Mast and Schnorr Signatures

Bitcoin’s development effort for the past few years has been focused on a few key concepts, privacy, scalability and efficiency. One of the first improvements was Segregated witness which is ushering in the rest, Lightning Network followed but was an effort in a different direction as it took transactions off-chain rather than optimizing the on-chain process. Some of the upcoming technologies aimed at optimizing this process are Schnorr Signatures and Merkelized Abstract Syntax Trees or MAST for short.

Schnorr Signatures

Signature Schemes

To explain Schnorr, we must first go back to the basics, Signature Schemes. Bitcoin relies on public key cryptography, a cryptographic system with two components a public key and a private key, you can easily calculate a public key from a private key but the opposite is impossible, to prove you can spend funds you must prove that your private key corresponds to the public key the funds were sent to without releasing your private key, this is done through a cryptographic signature. Anyone can verify that a signature came from a private key that corresponds to this public key.

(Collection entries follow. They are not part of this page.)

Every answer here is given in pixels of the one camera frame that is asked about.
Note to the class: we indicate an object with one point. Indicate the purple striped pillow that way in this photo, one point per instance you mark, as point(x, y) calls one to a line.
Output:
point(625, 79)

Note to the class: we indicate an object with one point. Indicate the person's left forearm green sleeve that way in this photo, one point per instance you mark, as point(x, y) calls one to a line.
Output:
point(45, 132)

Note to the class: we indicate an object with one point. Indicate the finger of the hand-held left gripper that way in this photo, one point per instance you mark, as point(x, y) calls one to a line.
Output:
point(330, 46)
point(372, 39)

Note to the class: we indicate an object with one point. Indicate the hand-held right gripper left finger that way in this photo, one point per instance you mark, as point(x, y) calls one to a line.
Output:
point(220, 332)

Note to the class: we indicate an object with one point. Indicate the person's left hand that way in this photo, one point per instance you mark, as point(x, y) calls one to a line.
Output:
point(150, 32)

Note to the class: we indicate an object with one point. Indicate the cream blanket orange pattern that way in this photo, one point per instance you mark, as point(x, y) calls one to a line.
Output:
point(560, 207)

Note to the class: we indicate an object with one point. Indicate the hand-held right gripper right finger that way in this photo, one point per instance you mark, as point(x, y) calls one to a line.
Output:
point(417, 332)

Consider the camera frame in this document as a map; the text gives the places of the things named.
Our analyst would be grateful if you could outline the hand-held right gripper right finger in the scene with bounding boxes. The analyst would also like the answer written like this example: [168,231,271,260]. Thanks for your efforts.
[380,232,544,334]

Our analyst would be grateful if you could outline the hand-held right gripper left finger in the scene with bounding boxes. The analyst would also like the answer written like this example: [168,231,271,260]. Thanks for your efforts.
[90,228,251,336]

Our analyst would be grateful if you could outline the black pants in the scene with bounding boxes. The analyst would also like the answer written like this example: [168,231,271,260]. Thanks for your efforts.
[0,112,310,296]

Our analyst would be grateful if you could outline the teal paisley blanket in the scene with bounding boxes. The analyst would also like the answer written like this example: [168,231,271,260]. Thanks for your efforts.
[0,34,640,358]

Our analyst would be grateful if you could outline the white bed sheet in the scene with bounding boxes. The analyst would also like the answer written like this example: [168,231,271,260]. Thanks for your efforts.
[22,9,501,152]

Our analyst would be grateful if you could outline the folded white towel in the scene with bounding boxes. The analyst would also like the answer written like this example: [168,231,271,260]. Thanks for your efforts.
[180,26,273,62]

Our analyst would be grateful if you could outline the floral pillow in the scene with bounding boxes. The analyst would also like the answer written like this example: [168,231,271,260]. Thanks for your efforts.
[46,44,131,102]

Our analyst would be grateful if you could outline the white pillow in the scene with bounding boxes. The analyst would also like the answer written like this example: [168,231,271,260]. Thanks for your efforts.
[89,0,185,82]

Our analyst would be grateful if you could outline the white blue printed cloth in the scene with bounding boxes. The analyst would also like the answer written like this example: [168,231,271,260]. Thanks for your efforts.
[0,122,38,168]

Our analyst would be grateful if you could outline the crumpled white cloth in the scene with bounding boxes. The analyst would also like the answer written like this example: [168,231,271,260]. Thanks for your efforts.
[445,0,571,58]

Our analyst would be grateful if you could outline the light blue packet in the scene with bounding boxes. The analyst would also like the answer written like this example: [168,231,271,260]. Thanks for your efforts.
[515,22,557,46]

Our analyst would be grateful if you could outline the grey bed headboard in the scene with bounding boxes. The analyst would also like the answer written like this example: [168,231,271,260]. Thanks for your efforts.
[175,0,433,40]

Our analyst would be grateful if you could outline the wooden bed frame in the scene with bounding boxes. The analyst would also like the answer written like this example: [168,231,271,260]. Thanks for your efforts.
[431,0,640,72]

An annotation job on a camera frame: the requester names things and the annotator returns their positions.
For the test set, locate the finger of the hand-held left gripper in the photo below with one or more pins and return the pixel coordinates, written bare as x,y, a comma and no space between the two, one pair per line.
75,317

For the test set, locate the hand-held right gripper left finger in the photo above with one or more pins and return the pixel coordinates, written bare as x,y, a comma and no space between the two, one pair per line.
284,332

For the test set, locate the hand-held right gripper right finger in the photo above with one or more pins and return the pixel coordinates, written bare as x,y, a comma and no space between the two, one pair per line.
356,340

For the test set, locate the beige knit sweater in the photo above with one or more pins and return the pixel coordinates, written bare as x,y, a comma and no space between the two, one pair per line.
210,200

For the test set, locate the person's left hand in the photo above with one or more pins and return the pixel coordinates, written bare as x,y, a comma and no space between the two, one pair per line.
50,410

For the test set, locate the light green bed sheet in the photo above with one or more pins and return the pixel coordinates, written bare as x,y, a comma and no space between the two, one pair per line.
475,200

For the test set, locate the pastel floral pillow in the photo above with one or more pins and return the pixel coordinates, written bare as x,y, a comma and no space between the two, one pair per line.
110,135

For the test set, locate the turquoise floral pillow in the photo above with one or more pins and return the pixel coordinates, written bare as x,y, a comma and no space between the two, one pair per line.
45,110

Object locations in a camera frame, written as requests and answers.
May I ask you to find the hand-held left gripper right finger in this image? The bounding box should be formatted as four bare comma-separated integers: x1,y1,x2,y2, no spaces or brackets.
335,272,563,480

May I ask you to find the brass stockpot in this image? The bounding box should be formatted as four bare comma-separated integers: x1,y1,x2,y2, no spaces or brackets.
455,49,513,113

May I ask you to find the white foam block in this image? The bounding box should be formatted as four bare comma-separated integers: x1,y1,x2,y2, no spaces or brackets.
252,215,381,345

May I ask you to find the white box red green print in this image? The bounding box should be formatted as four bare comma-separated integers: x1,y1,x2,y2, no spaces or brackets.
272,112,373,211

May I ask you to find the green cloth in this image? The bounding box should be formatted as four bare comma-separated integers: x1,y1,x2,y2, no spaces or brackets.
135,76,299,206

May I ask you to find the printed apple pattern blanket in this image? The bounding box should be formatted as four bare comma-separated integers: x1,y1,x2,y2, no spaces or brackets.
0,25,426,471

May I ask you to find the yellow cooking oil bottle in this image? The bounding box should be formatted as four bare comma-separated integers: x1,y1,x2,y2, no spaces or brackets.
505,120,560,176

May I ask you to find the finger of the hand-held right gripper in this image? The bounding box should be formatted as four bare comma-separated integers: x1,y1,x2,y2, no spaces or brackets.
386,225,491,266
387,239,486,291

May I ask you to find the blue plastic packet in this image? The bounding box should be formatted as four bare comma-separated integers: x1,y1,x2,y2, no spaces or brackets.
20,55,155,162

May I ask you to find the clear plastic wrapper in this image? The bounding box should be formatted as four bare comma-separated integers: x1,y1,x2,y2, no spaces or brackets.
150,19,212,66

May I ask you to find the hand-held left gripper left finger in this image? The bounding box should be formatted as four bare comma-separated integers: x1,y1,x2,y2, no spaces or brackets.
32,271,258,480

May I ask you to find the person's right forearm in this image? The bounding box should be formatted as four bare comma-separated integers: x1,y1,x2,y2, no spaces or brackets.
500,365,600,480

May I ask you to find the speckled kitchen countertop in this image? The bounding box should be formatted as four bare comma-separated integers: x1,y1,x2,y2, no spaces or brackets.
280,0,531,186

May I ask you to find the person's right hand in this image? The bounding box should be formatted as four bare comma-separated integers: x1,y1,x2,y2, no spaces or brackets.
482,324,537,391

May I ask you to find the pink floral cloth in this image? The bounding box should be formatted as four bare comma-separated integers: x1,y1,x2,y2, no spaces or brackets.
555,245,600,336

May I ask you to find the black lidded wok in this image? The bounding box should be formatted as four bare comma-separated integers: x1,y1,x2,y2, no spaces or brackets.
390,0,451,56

Bitcoin currently uses Elliptic Curve Digital Signature Algorithm (ECDSA) with a secp256k1 curve parameters and has been since it started. While this worked so far, there are reasons to believe that Schnorr signatures can help Bitcoin’s scalability and privacy. It is relatively faster to verify and it has multisignature support baked in. In the past, changing the Signature Algorithm used to require a hard fork but since Segregated Witness 1 moved all the signature data (Witness data) into a separate part of the transaction it currently only requires a software fork.

Schnorr Signature Scheme

While Schnorr sounds mathematically sound, it had a patent that expired in 20082 and so it still hasn’t been standardized and due to the lack of documentation and specifications makes it challenging to implement.

In a nutshell, Alice wants to sign a message \(m\) , with a hash function \(H\) , for instance SHA256 , a private key \(x\) , a group generator \(G\) and a public key \(X = x \ast G\) ,a Schnorr signature is generated by the following equations3:

  • \(e = H(R || m)\)
  • \(sG = R + eX\)

Where \(||\) denotes concatenation; \(e\) and \(s\) integers picked by the signer with:

  • \(s = r - e \ast x\)
  • \(r\) is a randomly picked private nonce and \(R = r \ast G\) is the public nonce.
  • And the pair \((R,s)\) is the Schnorr Signature.

Bitcoin is going to use the same eliptical curve parameters that it used with the older signing algorithm (Secp256k1).

Advantages

One of the key advantages of Schnorr signatures is its native support for multisignature transactions or signature aggregation, the older process to do this had many flaws like increasing the size of the transaction linearly with the amount of participants, longer and more computationally expensive validation and lack of privacy.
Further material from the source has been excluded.